Seu mundo real está limitado, contudo, a caminhadas até a esquina, com muitas dificuldades provocadas por problemas na coluna, que a atingiram com mais força nos últimos anos. Mas Lola não se queixa. "Não faz mal estar ruim das pernas se a cabeça ainda está boa. Prefiro isso ao inverso." Seu mundo virtual, no entanto, é amplo. Inclui até perfil no Facebook, no qual frequentemente aparece em fotos para as quais se prepara com esmero. "Sempre foi vaidosa e não mudou nem depois dos 100 anos", brinca a filha Lêda.

Essas seis centenárias têm a favor muito mais o fato de que passaram boa parte da vida consumindo produtos não industrializados do que propriamente terem feito o sacrifício de abrir mão dos prazeres da vida. Clara continua eventualmente comendo carne de porco no jantar, sem se preocupar com os efeitos colaterais. Alida só segue uma dieta com pouquíssima fritura e açúcar por culpa dos problemas de saúde, mas essa é uma necessidade recente. Lola não abre mão de um bom vinho suave. Julieta está liberada pela família para comer chocolate à vontade, pois sempre foi fissurada por açúcar e mesmo assim continua firme e forte - afinal, como diria Diva, em time que está ganhando não se mexe, especialmente se for o Internacional.
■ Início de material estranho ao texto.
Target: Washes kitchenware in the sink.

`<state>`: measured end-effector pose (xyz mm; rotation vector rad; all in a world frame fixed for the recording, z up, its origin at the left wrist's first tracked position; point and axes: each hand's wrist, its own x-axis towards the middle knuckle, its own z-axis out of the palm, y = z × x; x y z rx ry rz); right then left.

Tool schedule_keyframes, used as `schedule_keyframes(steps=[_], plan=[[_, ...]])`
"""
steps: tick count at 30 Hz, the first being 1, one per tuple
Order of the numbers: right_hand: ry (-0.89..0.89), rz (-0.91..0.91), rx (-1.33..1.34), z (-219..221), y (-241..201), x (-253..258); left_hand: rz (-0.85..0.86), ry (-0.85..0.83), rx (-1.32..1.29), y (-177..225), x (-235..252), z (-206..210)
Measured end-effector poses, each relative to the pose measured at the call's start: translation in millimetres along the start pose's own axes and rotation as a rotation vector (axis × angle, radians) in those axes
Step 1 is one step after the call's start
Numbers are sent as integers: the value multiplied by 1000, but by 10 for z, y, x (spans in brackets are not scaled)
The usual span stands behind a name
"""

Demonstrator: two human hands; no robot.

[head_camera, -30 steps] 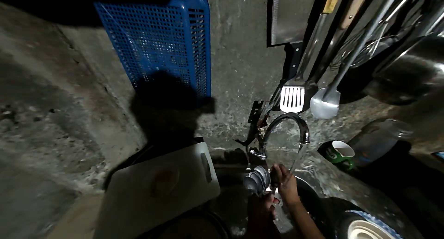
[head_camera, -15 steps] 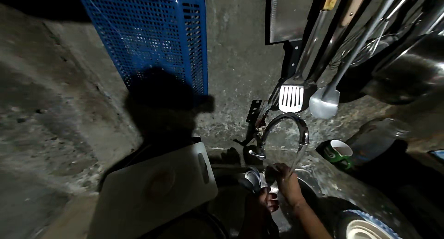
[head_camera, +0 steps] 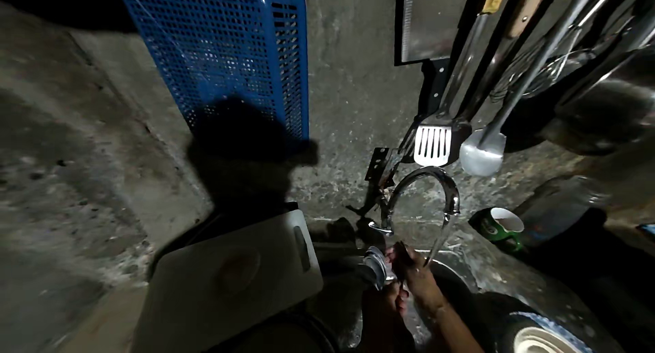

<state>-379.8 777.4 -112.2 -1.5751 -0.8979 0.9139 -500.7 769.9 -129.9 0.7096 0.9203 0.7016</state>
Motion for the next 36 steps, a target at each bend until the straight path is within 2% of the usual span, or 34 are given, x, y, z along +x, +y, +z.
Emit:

Diva, a propósito, deveria ficar longe dos doces em razão do diabetes, mas arranja um jeito de se deliciar quando os familiares não estão por perto. Avelina, que curte uma cachacinha há muitos anos, diz que passou a vida praticamente sem beber água - se tomar dois litros num mesmo dia, como recomendam por aí, tem certeza de que cai dura, mortinha, na mesma hora.

O que há em comum entre essas histórias de vida - Clara, Julieta, Diva, Avelina, Alida e Lola, nomes que parecem ter sido retirados de um romance de Machado de Assis - não são aspectos objetivos. Parece ser algum tipo de força interna quase inexplicável. Todas dão a sensação de que conseguiram depurar as grandes tristezas, inevitáveis em vidas tão longas, e seguiram adiante sem carregar ódio ou ressentimentos. "É esse tipo de coisa que vai corroendo a pessoa por dentro", afirma Lola. "Gente ruim me dá pena, não raiva", concorda Diva. "Intriga não faz bem, não", acrescenta Avelina.

Que bons conselhos dessas adoráveis velhinhas para os tempos de hoje, não?